------ RECORDS FOR THE TASK ------

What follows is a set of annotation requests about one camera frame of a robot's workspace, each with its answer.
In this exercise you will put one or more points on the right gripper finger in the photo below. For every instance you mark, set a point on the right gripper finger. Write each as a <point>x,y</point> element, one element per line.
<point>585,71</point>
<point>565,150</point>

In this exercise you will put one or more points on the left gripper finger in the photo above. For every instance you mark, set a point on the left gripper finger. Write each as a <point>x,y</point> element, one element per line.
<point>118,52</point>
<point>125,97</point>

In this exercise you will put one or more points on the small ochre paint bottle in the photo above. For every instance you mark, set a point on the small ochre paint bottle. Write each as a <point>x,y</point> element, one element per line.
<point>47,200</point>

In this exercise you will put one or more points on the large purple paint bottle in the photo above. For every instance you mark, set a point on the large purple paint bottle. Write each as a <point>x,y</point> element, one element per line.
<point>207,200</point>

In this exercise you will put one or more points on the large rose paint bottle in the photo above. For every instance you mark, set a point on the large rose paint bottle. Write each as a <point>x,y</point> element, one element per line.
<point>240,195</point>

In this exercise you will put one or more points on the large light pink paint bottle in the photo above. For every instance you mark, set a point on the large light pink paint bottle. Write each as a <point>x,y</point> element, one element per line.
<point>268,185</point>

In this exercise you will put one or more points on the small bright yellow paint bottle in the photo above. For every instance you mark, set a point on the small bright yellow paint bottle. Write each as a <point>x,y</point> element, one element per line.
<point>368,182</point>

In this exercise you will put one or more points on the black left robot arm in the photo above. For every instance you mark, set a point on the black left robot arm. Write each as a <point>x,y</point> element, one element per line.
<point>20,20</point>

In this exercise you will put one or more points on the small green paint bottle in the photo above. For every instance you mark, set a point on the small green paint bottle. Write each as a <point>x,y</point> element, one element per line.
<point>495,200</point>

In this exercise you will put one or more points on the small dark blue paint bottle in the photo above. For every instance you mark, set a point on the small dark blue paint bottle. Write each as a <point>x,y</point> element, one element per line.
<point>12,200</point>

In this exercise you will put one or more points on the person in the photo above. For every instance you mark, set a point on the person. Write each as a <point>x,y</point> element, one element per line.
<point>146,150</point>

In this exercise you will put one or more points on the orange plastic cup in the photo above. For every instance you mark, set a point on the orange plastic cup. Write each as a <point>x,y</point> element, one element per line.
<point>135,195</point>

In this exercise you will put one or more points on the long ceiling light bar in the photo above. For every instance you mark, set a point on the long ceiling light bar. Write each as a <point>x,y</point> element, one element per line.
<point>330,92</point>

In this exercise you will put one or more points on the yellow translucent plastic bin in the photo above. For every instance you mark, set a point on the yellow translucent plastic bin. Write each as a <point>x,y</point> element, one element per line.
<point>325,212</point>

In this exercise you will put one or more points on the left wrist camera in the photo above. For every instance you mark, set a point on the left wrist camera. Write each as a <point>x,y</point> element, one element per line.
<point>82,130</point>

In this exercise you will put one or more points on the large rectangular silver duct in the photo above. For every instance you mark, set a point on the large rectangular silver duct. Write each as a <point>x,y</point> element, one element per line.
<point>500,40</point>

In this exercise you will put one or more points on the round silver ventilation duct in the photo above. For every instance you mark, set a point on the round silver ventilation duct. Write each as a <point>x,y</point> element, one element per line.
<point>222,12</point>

------

■ WHAT YOU HAVE TO DO
Would you repeat all of the data above, word for word?

■ WRITTEN SOLUTION
What follows is a set of annotation requests about one camera frame of a robot's workspace, each with its answer.
In this exercise you will put one or more points on the right gripper finger in the photo below. For every instance you mark, set a point on the right gripper finger. Write each as a <point>x,y</point> element, one element per line.
<point>585,71</point>
<point>565,150</point>

In this exercise you will put one or more points on the left gripper finger in the photo above. For every instance you mark, set a point on the left gripper finger. Write each as a <point>x,y</point> element, one element per line.
<point>118,52</point>
<point>125,97</point>

In this exercise you will put one or more points on the small ochre paint bottle in the photo above. For every instance you mark, set a point on the small ochre paint bottle. Write each as a <point>x,y</point> element, one element per line.
<point>47,200</point>

In this exercise you will put one or more points on the large purple paint bottle in the photo above. For every instance you mark, set a point on the large purple paint bottle. Write each as a <point>x,y</point> element, one element per line.
<point>207,200</point>

In this exercise you will put one or more points on the large rose paint bottle in the photo above. For every instance you mark, set a point on the large rose paint bottle. Write each as a <point>x,y</point> element, one element per line.
<point>240,195</point>

In this exercise you will put one or more points on the large light pink paint bottle in the photo above. For every instance you mark, set a point on the large light pink paint bottle. Write each as a <point>x,y</point> element, one element per line.
<point>268,185</point>

In this exercise you will put one or more points on the small bright yellow paint bottle in the photo above. For every instance you mark, set a point on the small bright yellow paint bottle. Write each as a <point>x,y</point> element, one element per line.
<point>368,182</point>

In this exercise you will put one or more points on the black left robot arm in the photo above. For every instance you mark, set a point on the black left robot arm. Write each as a <point>x,y</point> element, one element per line.
<point>20,20</point>

In this exercise you will put one or more points on the small green paint bottle in the photo above. For every instance you mark, set a point on the small green paint bottle. Write each as a <point>x,y</point> element, one element per line.
<point>495,200</point>

In this exercise you will put one or more points on the small dark blue paint bottle in the photo above. For every instance you mark, set a point on the small dark blue paint bottle. Write each as a <point>x,y</point> element, one element per line.
<point>12,200</point>

In this exercise you will put one or more points on the person in the photo above. For every instance you mark, set a point on the person. Write each as a <point>x,y</point> element, one element per line.
<point>146,150</point>

In this exercise you will put one or more points on the orange plastic cup in the photo above. For every instance you mark, set a point on the orange plastic cup. Write each as a <point>x,y</point> element, one element per line.
<point>135,195</point>

In this exercise you will put one or more points on the long ceiling light bar in the photo above. For every instance you mark, set a point on the long ceiling light bar. Write each as a <point>x,y</point> element, one element per line.
<point>330,92</point>

In this exercise you will put one or more points on the yellow translucent plastic bin in the photo above. For every instance you mark, set a point on the yellow translucent plastic bin. Write each as a <point>x,y</point> element, one element per line.
<point>325,212</point>

In this exercise you will put one or more points on the left wrist camera in the photo above. For every instance you mark, set a point on the left wrist camera. Write each as a <point>x,y</point> element, one element per line.
<point>82,130</point>

In this exercise you will put one or more points on the large rectangular silver duct in the photo above. For every instance you mark, set a point on the large rectangular silver duct. Write each as a <point>x,y</point> element, one element per line.
<point>500,40</point>

In this exercise you will put one or more points on the round silver ventilation duct in the photo above. For every instance you mark, set a point on the round silver ventilation duct. Write each as a <point>x,y</point> element, one element per line.
<point>222,12</point>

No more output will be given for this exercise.